A request is retried when a network error occurs or the response status is in `retryOn`, up to `attempts` additional tries. On each retry the full `onRequest` hook runs again, so dynamic headers (e.g. refreshed auth tokens) are re-evaluated.

```typescript
// Fixed delay
const client = createRpcClient({
  baseUrl: "/api",
  retry: { attempts: 3, delay: 1000 },
});

// Exponential backoff: 1s, 2s, 4s
const client = createRpcClient({
  baseUrl: "/api",
  retry: { attempts: 3, delay: (n) => 1000 * 2 ** (n - 1) },
});
```

### Timeout

Per-request timeout in milliseconds. Uses `AbortController` internally — the request is aborted if it doesn't complete within the limit. Timeout applies to each individual attempt when combined with retry.

```typescript
const client = createRpcClient({
  baseUrl: "/api",
  timeout: 10_000,
});
```

### Custom serialization

By default the client uses `JSON.stringify` / `res.json()` for serialization and deserialization. You can override both with the `serialize` and `deserialize` options — useful for libraries like [superjson](https://github.com/blitz-js/superjson) or [devalue](https://github.com/Rich-Harris/devalue) that support richer types (Date, Map, Set, etc.).

```typescript
serialize?: (input: unknown) => string;
deserialize?: (text: string) => unknown;
```

**Example — superjson:**

```typescript
import superjson from "superjson";

const client = createRpcClient({
  baseUrl: "/api",
  serialize: (input) => superjson.stringify(input),
  deserialize: (text) => superjson.parse(text),
});
```

Custom serialization applies to query string params (GET), request bodies (POST), and success response parsing.
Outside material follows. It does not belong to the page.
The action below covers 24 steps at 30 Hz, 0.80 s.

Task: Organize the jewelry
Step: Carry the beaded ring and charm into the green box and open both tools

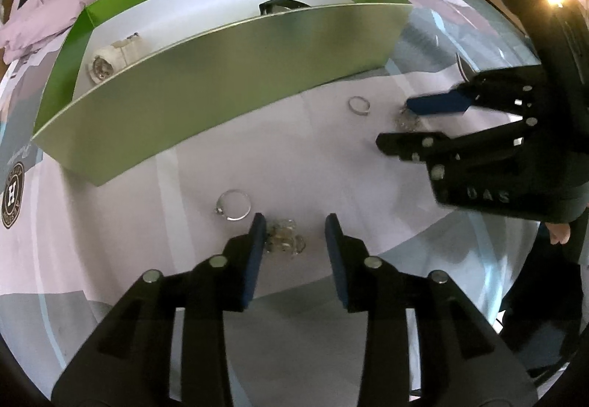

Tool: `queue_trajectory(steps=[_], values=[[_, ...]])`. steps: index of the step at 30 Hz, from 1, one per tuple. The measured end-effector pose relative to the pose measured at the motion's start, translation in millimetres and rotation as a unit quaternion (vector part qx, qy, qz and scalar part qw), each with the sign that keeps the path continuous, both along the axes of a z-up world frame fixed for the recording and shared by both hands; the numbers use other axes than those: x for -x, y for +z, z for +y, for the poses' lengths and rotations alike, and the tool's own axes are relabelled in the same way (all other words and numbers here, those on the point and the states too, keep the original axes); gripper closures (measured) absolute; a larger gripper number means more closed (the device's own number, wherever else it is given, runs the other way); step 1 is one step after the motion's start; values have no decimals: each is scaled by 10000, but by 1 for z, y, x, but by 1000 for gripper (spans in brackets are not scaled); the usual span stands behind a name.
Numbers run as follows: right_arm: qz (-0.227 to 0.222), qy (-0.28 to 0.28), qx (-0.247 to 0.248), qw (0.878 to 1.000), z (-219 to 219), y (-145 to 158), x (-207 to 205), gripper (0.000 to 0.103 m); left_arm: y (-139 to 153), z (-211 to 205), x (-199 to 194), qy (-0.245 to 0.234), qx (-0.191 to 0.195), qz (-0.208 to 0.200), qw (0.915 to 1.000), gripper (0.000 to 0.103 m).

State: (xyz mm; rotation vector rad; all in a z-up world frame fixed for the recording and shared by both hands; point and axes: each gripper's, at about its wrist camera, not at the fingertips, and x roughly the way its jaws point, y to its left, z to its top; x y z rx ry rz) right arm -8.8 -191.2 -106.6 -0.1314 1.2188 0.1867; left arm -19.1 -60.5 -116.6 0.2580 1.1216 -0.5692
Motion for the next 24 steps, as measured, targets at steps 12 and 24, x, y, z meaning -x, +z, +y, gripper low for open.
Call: queue_trajectory(steps=[12, 24], values=[[-401, -175, -805, 9958, -20, 42, -2, 82, 39, 26, -6, 281, 488, -335, 9979, 90], [-1695, -316, -1516, 9733, -13, 91, -42, 82, 95, 48, -64, 862, 695, -1065, 9881, 90]])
Error responses are always parsed with the framework's default format.

### Signal

An `AbortSignal` for cancelling all in-flight requests made by this client. When combined with `timeout`, both signals are merged via `AbortSignal.any` — whichever fires first aborts the request.

```typescript
const controller = new AbortController();

const client = createRpcClient({
  baseUrl: "/api",
  signal: controller.signal,
});

// Cancel all pending requests
controller.abort();
```

## Related crates

- [`vercel-rpc-macro`]https://crates.io/crates/vercel-rpc-macro — procedural
  macros (`#[rpc_query]`, `#[rpc_mutation]`) that generate Vercel lambda
  handlers from plain async functions.